You'll be asked to remember three words, in order. Pay close attention.
Edwin is a poet, a multilingual translator of poetry, a son, a husband, a father, not all only once - we see him in decline, but roots of it are traced further back. This is a film of exquisite sadness, an affecting portrait of a person effectively gone.
Skipping in time across a series of interviews with Honig, speaking to others, speaking himself, Berliner's film is tightly machined - it has a rhythm, a meter, a tone. There are brief moments of clips of other things - a raven at a typewriter might be Thought or Memory or Death. Words appear on the screen - some Alan's, some Edwin's, some of Pessoa, the poet whose genius he championed.
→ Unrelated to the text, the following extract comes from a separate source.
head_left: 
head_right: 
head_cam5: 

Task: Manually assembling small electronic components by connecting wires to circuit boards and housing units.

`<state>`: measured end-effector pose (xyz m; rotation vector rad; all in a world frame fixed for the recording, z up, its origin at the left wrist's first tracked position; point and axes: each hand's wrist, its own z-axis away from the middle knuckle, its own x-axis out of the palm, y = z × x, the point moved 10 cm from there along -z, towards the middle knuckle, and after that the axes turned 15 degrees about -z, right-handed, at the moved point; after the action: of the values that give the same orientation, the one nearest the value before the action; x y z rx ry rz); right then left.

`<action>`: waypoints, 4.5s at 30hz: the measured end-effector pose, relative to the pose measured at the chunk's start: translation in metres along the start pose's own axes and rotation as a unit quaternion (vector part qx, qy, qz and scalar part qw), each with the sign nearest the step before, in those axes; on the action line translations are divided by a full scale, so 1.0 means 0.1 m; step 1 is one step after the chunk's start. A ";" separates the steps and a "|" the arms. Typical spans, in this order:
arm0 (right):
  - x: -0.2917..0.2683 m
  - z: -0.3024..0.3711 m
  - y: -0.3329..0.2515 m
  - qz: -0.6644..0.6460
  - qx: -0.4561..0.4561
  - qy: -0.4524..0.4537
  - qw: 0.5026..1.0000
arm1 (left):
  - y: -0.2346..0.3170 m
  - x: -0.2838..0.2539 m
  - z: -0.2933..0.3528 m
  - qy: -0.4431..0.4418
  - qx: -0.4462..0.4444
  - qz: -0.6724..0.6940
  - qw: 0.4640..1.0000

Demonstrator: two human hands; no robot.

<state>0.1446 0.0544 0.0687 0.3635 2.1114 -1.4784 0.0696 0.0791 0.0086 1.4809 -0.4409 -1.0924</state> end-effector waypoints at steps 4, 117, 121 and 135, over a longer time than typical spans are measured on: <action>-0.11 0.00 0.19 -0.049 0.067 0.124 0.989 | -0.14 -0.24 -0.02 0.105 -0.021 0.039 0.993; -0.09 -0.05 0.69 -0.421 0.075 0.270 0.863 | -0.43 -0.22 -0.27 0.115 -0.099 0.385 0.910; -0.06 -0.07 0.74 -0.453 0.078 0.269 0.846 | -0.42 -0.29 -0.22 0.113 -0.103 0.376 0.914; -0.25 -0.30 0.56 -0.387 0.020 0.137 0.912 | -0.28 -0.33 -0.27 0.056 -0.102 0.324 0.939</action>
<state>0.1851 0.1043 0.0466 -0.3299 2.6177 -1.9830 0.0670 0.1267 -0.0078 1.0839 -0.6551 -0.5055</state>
The ring of a typewriter, the clatter of keys, the inevitable flicker of images verging on strobe, that rat-a-tat of the gate that means 'experimental film', here decayed, obliterated by time. It can be heavy-handed at times, at others breathtaking. An interview by proxy sheds light on four lives; Questions carried carefully convey a kindness and concern that is easy to discern.
There is talk of his reaching a "transcendent place of nothingness", but this is not tranquil, this fading - it is distressing, discomfiting. Other bits of footage intrude; some differently significant like a bridge collapsing out of reach, some clumsily magnificent like a silent film of speech. If you pay close attention you'll be rewarded, this is a poem of tone, an earnest and respectful sadness, eulogy, tribute. Unburied, praised, Edwin speaks - "I know there was a past and [that] I lived in it, but I gave it up". Alan Berliner's film does not give up, and in doing so creates something powerful, worthwhile, haunting.